Paiement en 4 fois : 220,14 € par mois pour un arbre à chat
Autre élément surprenant : la possibilité offerte par Cdiscount de régler l’achat en 4 mensualités de 220,14 €. Un système de paiement fractionné qui donne l’impression d’un produit de luxe, alors qu’il s’agit d’un simple arbre à chat destiné à remplacer celui abîmé de “mimine”.

Sur d’autres sites : un modèle très proche, mieux équipé, et de la même marque… à 65,99 €
Pour mesurer l’ampleur de l’écart, notre rédaction a comparé avec d’autres références. Sur ManoMano, un arbre à chat de la même marque Yaheetech, très similaire, mieux doté en accessoires, et appartenant à la même gamme de produit, était vendu 65,99 €, prix conseillé 101,99 €. Ce n’est pas exactement le même modèle, mais la ressemblance est évidente et le niveau d’équipement comparable… voire supérieur. Difficile, dès lors, de comprendre la logique du prix affiché sur Cdiscount.

Marketplace : des dérives qui continuent de se multiplier
L’incident de cet arbre à chat n’est pas un cas isolé mais le symptôme d’un phénomène plus large qui gagne du terrain sur les marketplaces. Ces plateformes, conçues pour mettre en relation vendeurs tiers et consommateurs, sont aujourd’hui devenues des environnements où cohabitent bonnes affaires, erreurs manifestes et pratiques tarifaires difficiles à justifier. Les variations extrêmes de prix, les “prix barrés” opaques, les fiches produits manquant de transparence et les hausses soudaines sans explication claire contribuent à brouiller la lisibilité de l’offre.
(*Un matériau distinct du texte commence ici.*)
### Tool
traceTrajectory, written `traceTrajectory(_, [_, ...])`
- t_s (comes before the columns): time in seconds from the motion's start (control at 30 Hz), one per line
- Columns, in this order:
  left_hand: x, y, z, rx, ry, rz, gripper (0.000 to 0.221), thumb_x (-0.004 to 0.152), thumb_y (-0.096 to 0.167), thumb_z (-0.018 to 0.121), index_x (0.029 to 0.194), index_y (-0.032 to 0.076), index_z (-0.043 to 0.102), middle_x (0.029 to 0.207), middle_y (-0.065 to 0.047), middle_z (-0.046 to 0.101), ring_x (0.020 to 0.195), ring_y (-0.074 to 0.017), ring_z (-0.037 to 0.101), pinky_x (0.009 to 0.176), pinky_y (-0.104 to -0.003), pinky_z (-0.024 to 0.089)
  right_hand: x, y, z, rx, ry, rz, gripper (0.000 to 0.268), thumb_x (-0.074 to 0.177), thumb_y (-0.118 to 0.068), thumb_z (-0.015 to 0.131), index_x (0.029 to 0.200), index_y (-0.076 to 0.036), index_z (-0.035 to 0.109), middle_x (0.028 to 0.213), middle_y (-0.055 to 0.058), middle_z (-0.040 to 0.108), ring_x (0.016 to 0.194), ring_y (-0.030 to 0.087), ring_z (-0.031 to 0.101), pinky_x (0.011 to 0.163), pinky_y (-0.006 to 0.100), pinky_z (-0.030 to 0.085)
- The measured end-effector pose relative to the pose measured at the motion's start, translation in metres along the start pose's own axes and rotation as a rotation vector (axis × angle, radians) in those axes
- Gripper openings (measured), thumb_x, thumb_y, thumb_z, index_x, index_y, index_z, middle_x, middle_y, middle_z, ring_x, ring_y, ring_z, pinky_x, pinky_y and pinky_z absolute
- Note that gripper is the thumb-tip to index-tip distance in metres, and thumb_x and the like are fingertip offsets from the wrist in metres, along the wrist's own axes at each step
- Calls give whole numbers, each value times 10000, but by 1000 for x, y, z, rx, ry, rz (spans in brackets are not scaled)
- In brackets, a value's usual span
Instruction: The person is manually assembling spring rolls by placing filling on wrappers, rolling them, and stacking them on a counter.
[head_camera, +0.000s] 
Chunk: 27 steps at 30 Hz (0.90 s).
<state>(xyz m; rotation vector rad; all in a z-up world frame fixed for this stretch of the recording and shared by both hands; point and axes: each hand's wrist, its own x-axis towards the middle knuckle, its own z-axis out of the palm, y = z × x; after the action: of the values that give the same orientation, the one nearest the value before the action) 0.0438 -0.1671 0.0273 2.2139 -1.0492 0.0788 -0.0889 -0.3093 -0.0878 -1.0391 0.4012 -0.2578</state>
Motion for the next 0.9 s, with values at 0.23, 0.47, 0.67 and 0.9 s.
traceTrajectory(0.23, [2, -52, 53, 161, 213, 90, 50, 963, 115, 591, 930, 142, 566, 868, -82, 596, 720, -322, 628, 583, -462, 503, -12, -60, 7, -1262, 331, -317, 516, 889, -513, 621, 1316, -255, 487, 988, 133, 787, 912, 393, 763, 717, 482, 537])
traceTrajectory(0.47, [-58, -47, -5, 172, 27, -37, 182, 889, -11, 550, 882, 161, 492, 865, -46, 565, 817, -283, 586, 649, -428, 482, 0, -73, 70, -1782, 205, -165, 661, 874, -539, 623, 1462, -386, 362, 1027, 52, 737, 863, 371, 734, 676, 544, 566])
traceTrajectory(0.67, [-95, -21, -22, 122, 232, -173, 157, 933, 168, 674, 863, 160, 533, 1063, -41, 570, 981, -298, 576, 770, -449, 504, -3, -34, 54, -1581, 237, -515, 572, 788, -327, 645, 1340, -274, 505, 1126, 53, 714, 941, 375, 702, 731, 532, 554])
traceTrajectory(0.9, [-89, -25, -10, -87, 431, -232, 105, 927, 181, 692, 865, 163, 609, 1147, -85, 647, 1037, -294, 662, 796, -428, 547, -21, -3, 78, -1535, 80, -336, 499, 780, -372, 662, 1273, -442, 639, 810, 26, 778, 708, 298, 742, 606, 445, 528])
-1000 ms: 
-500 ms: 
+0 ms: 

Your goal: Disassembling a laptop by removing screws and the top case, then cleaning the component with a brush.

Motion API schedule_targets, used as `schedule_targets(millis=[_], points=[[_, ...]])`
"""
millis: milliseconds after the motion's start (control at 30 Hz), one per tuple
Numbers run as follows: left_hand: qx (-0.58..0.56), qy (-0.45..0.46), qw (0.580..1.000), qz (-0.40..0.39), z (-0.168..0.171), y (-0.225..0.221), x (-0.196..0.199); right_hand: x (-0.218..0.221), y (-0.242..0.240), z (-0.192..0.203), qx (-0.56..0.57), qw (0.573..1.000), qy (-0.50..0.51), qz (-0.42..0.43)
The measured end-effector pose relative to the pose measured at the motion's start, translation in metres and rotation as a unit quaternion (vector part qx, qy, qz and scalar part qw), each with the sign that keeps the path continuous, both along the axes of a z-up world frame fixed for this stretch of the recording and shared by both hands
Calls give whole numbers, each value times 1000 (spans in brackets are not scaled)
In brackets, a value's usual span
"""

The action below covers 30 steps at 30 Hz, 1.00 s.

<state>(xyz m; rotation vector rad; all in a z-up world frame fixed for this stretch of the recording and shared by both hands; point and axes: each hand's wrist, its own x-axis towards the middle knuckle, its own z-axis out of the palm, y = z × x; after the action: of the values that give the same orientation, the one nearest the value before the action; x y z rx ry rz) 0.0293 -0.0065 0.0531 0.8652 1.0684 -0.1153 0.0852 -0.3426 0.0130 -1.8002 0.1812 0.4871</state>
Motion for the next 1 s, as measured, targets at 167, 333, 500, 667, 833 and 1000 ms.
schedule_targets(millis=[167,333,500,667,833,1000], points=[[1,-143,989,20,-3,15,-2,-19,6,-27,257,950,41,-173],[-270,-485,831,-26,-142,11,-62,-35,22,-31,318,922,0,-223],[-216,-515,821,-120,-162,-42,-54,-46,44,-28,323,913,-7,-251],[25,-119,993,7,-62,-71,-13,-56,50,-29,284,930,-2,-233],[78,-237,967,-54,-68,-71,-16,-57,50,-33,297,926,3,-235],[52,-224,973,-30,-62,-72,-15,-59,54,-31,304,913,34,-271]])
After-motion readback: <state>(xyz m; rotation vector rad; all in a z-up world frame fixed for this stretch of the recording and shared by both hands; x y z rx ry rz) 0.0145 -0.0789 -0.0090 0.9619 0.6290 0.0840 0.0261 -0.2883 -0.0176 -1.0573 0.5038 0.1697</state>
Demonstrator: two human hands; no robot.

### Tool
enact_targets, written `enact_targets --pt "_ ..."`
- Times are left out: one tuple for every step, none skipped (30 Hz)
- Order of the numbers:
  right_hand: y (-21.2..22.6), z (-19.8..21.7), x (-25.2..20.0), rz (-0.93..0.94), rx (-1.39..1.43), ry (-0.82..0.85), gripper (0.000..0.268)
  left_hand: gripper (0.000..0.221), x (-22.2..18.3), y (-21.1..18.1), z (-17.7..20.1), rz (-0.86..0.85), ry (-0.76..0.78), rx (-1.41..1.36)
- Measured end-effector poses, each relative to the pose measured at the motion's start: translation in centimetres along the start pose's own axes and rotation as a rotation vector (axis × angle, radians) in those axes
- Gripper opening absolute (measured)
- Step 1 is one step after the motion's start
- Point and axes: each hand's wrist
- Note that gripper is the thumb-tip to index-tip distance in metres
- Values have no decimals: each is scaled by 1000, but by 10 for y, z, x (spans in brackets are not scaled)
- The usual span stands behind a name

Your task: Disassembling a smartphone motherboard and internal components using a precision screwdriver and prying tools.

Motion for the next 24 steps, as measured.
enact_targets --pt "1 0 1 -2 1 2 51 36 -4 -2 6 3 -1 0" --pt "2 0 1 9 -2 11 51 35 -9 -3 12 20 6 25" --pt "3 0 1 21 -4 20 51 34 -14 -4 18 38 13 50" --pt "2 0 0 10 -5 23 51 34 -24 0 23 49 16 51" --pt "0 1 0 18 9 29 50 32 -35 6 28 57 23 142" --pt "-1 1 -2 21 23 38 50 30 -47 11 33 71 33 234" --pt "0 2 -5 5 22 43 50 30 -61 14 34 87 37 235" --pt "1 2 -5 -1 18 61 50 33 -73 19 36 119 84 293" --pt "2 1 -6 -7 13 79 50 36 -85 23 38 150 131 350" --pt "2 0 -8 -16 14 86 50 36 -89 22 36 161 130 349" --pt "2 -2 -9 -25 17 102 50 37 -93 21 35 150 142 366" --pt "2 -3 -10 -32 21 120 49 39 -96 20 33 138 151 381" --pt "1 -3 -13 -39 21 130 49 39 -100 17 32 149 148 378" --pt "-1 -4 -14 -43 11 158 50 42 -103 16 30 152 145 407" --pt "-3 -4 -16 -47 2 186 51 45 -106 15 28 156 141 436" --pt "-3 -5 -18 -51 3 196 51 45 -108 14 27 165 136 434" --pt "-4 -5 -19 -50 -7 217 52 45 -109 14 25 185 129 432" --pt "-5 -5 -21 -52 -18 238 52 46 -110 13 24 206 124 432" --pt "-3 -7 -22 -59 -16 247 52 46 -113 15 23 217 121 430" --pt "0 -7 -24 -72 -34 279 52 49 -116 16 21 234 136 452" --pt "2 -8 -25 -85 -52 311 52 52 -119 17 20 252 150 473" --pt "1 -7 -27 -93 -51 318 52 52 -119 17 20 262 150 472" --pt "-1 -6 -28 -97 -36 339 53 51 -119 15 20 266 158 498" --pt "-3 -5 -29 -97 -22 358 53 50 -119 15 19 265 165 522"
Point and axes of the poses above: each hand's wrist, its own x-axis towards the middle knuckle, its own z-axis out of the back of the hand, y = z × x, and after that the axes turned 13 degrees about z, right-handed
La plateforme, qui sert d’intermédiaire, se dédouane souvent en expliquant ne pas fixer les prix — mais c’est justement cette absence de contrôle réel qui permet à certaines dérives de prospérer. Pour le consommateur, ce flou n’est plus un simple désagrément : il devient un risque, surtout lorsqu’un simple accessoire pour animaux peut se retrouver affiché à des tarifs dépassant largement ceux de produits bien plus techniques. Cette situation révèle une nécessité urgente : celle d’un encadrement plus strict, ou à tout le moins d’une exigence de transparence renforcée, afin que le client ne se retrouve pas seul face à des étiquettes qui défient le bon sens.
Un rappel : la vigilance reste essentielle, même pour un achat simple
Ce qui devait être un achat sans histoire pour remplacer un accessoire pour chat s’est transformé en exemple frappant de dérive tarifaire. Comparer, vérifier et recouper les prix n’est plus un réflexe facultatif, mais une nécessité. L’affaire pose une question simple et dérangeante : comment un consommateur peut-il avoir confiance lorsqu’un produit du quotidien peut varier de 65 € à près de 900 € en quelques jours ?
Au vu de ces écarts de prix, de ces hausses inexpliquées et de ces fiches produits qui brouillent plus qu’elles n’informent, une chose apparaît évidente : Cdiscount aurait tout intérêt à faire un sérieux ménage sur sa marketplace. Nettoyer les offres douteuses, encadrer davantage les vendeurs tiers, renforcer la transparence des prix et mettre fin aux comparatifs fantaisistes serait non seulement bénéfique pour les consommateurs, mais aussi indispensable pour préserver la confiance envers la plateforme. Car tant que de telles dérives resteront possibles, l’acheteur aura toujours le sentiment qu’il doit enquêter avant de cliquer — là où il devrait simplement pouvoir acheter en toute sérénité.